For the rock ended abruptly in a perpendicular cliff.

Rees, shaking and shivering with an odd feeling of having been very near the Great End, peered down. He could see nothing. There was a cavernous depth of blackness below, but he could tell neither its width nor its height, for his light was waning rapidly. Suddenly he caught sight of something which roused him again to a frantic pitch of do-all, dare-all curiosity. It was a rope attached to an iron staple at his feet, and hanging down. The temptation to go further was now irresistible. Throwing himself first into a sitting position, with his legs hanging over the rock, he tried the rope, giving it a tug with his disengaged hand. It seemed firm. That decided him. He fastened his lantern to the rope which was tied round his waist, and seizing the other, swung himself over and began descending, hand under hand. He had not gone down more than a couple of yards, however, when the rope, which was old and rotten, gave way, and he was thrown to the ground. Luckily, this was only a couple of feet or so below him, and he picked himself up at once, unhurt, with his lantern unextinguished.

As he did so, he noticed a strange sound like heavy hailstones falling. Beginning as he touched the ground, it continued for a few moments after, growing gradually fainter. This, he found, proceeded from the walls, which were here only just far enough apart to allow him to pass without touching them. The disturbance he made in the still air had caused hundreds of little flat flakes of stone to crumble off the rocky sides and to fall to the ground.

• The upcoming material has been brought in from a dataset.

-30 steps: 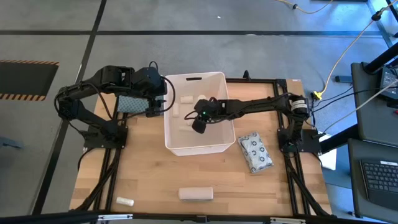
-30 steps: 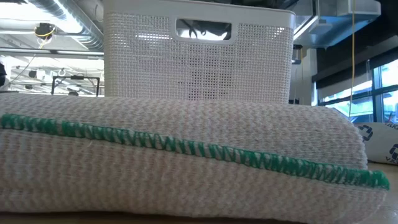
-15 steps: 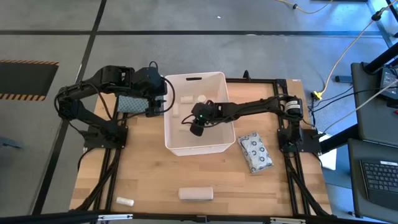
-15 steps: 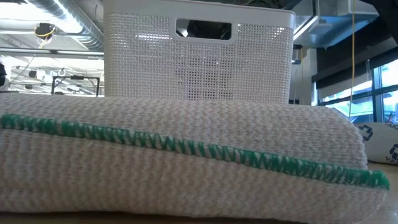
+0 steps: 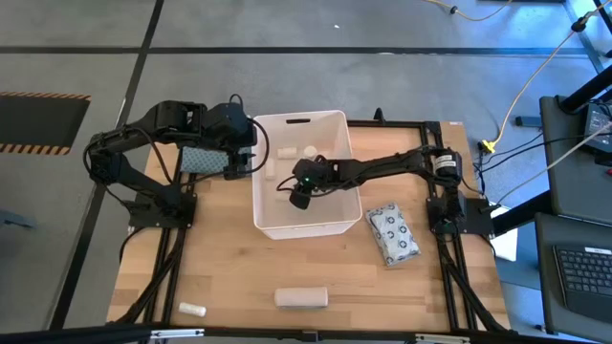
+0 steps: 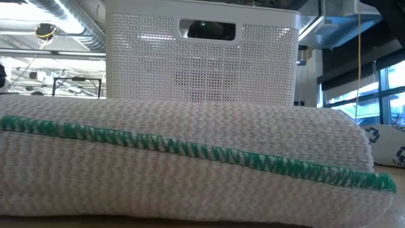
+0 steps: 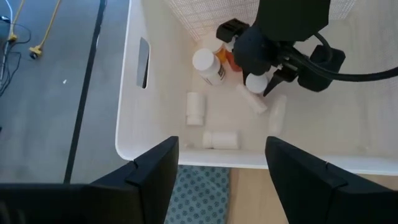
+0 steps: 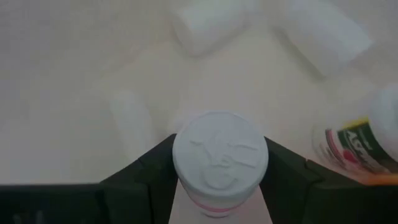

He was now, he felt sure, going under the river; for the passage went straight forward without slope or curve. He was conscious, as he hurried on, of a strange acrid smell, quite unlike the damp heavy fumes which, in spite of his precautions, had faintly reached his nostrils in the stage above. Here it was dry—strangely dry—with an atmosphere which, although not hot, seemed to parch the flesh as he passed.

But, in the meantime, breathing through the tube was becoming difficult, and a mad impatience seized him when he found that there was a sudden turn in the passage just in front of him, while he had come so close to the end of the tubing that the length left would not allow him to pass the corner. If he went carefully, however, he thought he could, by the last rays of his dying candle, manage to look round.

Very cautiously he now moved; two steps more; yes, he could just do it. The tube was stretched to its utmost length; already he felt himself half suffocated, as if it had caught on something. But as he reached the corner, and held the little flickering light up to see what it led to, his eyes fell on a sight which would have stopped his breath with horror even if he had been breathing free air.

Seated on a chest against the wall, leaning his head back, and meeting Rees Pennant’s stare of dismay with eyes wide open and horror-struck as his own, was a lean and shrivelled man.

CHAPTER XI.

Rees Pennant was physically brave, but the sight of those staring eyes meeting his in the bowels of the earth gave him a shock which, in the state of excitement into which his recent adventures had thrown him, for the moment caused his mind to lose its balance. He thought the man was alive, and, reeling, began to murmur some hoarse words of explanation of his own intrusion; but they came forth in indistinct, guttural sounds through the tube which covered his mouth. His hand shook so much that the dying light in his lantern went suddenly out, leaving him in utter darkness. Losing his head altogether, he uttered a wild cry, and would have burst himself loose both from tube and rope if a strong pull at the latter had not suddenly called him to remembrance of Sep faithfully waiting for him in the vaulted chamber above.

The fact was that Rees, in his efforts to get as far as the length of the tube would allow, had given the three pulls which he had arranged between them as the signal for Sep to help him to return. In spite of himself, therefore, he felt that he was drawn backwards. He had been pulled two or three steps when he heard the clink of his nailed boots against something on the floor, which, by the sound, he thought must be metal. Stopping, he groped on the ground, and had just time to pick up something small and round, which he fancied might be a coin, when a stronger pull then before at the rope round his waist dragged him away, and told him that Sep believed him to be in some dire emergency.